Sri Kaagapujandar (Tamil:காகபுஜண்டர்) is considered to be an eminent siddha in Siddhar tradition, a  saint who has reached particularly exalted a high degree of physical and spiritual perfection.  According to legend he lived around the 7th century CE. Jeeva samadhi of Sri Kaagapujandar is present in the Sornapureeshwar Temple in Thenponparapi village situated near Chinna salem, Villupuram District. His birth star is Ayilyam.
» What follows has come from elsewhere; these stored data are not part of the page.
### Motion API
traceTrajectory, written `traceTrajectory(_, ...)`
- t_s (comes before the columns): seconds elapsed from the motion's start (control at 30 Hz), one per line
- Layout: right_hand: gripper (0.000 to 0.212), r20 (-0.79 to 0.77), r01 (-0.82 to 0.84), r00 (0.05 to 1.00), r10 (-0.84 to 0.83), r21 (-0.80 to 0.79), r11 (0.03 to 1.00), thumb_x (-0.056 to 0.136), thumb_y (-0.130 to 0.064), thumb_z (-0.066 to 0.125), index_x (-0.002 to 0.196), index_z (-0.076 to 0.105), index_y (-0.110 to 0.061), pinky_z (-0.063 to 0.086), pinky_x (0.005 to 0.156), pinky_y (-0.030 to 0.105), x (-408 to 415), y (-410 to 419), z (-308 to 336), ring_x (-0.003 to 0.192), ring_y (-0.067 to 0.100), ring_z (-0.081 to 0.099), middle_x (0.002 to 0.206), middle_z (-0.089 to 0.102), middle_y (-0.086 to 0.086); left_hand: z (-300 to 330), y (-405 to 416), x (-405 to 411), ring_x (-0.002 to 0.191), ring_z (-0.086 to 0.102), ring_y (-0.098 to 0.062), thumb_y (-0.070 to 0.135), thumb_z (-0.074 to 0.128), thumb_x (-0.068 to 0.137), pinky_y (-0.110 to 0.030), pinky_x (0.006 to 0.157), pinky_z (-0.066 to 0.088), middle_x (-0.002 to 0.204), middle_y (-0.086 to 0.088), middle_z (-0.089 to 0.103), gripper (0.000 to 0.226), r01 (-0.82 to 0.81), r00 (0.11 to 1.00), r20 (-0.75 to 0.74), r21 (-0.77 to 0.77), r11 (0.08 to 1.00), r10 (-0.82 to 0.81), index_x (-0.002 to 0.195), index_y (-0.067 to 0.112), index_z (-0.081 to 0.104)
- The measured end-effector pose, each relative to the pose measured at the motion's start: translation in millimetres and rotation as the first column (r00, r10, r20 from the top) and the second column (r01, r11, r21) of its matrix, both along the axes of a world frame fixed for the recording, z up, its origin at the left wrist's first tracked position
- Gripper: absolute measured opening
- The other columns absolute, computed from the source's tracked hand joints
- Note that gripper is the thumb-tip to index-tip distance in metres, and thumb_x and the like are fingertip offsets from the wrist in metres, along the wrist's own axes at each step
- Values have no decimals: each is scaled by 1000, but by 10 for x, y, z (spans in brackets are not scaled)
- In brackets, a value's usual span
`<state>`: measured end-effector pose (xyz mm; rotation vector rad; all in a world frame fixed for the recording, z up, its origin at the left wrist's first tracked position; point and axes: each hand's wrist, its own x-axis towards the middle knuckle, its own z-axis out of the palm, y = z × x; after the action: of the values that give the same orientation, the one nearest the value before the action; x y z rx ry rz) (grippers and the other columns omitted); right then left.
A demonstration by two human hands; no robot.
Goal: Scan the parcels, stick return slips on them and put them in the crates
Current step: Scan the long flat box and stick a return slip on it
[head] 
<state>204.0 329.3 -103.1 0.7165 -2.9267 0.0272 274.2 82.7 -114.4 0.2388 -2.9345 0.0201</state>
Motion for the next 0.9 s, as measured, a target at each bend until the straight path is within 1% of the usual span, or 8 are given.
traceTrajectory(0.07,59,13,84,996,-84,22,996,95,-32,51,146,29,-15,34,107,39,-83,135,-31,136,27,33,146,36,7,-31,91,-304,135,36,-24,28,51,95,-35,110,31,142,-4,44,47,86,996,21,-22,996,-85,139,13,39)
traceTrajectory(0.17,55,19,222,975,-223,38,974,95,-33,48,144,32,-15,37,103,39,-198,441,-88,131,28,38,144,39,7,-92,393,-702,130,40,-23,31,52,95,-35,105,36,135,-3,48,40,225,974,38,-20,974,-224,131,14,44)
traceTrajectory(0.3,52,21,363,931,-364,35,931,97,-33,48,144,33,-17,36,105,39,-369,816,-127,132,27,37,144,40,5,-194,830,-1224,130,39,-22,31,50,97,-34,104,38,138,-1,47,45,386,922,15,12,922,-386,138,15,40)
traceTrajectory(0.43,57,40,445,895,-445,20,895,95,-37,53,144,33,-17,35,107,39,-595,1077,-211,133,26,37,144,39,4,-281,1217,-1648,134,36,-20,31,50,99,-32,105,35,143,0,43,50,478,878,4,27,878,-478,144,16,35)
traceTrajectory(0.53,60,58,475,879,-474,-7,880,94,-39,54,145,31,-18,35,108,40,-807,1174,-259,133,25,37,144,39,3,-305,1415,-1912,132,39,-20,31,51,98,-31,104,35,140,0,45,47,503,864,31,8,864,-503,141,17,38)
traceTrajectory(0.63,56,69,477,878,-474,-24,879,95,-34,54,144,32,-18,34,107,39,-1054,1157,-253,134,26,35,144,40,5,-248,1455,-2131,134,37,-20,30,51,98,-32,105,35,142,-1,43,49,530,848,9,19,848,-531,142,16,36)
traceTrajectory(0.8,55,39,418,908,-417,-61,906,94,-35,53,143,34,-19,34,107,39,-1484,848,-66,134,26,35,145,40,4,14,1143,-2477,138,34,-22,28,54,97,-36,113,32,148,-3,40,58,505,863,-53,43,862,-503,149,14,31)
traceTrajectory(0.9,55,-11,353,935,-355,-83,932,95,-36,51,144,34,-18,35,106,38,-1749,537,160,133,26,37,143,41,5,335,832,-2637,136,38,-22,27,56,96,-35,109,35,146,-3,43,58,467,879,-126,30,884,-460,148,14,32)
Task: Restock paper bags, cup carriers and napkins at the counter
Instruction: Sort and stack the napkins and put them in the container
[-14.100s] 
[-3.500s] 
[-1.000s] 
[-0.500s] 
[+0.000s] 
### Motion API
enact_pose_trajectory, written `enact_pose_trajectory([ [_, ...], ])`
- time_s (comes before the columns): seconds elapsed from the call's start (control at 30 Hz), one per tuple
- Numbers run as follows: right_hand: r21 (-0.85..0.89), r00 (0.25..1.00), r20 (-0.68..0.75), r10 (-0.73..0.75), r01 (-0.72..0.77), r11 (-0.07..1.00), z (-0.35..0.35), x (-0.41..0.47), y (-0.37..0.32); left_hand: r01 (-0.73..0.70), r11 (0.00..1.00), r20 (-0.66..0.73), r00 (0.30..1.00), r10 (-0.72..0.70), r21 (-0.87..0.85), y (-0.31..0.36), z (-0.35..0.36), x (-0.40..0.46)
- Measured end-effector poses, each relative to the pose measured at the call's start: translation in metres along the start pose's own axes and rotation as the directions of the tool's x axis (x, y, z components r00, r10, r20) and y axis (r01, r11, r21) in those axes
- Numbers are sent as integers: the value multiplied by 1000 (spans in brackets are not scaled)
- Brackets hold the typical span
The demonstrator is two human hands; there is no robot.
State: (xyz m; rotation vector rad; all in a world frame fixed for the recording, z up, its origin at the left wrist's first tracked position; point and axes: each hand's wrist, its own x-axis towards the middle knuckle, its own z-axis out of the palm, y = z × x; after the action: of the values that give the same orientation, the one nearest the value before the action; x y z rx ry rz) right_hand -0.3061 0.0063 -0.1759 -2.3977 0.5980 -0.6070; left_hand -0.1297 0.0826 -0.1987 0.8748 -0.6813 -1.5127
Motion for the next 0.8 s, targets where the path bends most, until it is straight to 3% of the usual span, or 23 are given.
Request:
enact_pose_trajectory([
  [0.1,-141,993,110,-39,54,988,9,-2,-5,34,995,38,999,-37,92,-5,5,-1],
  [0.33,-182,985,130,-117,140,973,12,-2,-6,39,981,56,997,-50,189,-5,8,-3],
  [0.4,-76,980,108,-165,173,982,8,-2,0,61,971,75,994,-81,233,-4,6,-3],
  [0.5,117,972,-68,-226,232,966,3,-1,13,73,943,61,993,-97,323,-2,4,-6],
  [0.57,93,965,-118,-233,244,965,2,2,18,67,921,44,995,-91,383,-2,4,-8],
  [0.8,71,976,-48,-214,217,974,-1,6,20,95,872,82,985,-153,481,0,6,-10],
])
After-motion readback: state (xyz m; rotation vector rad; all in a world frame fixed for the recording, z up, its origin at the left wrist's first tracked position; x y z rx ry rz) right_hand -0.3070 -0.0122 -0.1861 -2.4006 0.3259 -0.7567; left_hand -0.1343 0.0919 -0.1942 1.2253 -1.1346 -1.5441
Sri Kaagapujandar was mentioned by Karuvoorar and author K.S.Pillai as one of the 18 siddhars (பதினென் சித்தர்கள்).

He also called as Kaagapusundi, Kaagapusundar, and Pujankar.

A song from His book Gnanam 80

- People search God in this world, i.e. outside, ignoring that God resides within us.

Legends about Kaagapujandar

Sri Kaagapujandar, according to legend, has seen many destructions of the universe(pralaya) and recreation of new one as a crow, hence the name Kaga. Kagam in Tamil means crow. Sri Kaagapujandar is the master in the art of Immortality. He is the one who gives diksha (initiation) to Shiva in every era. Sri Kaagapujandar gave upadhesa (instruction) to Sri Vashistar, guru of Sri Rama.

Siddhar Sri Roma rishi is said to be son of Sri Kaagapujandar.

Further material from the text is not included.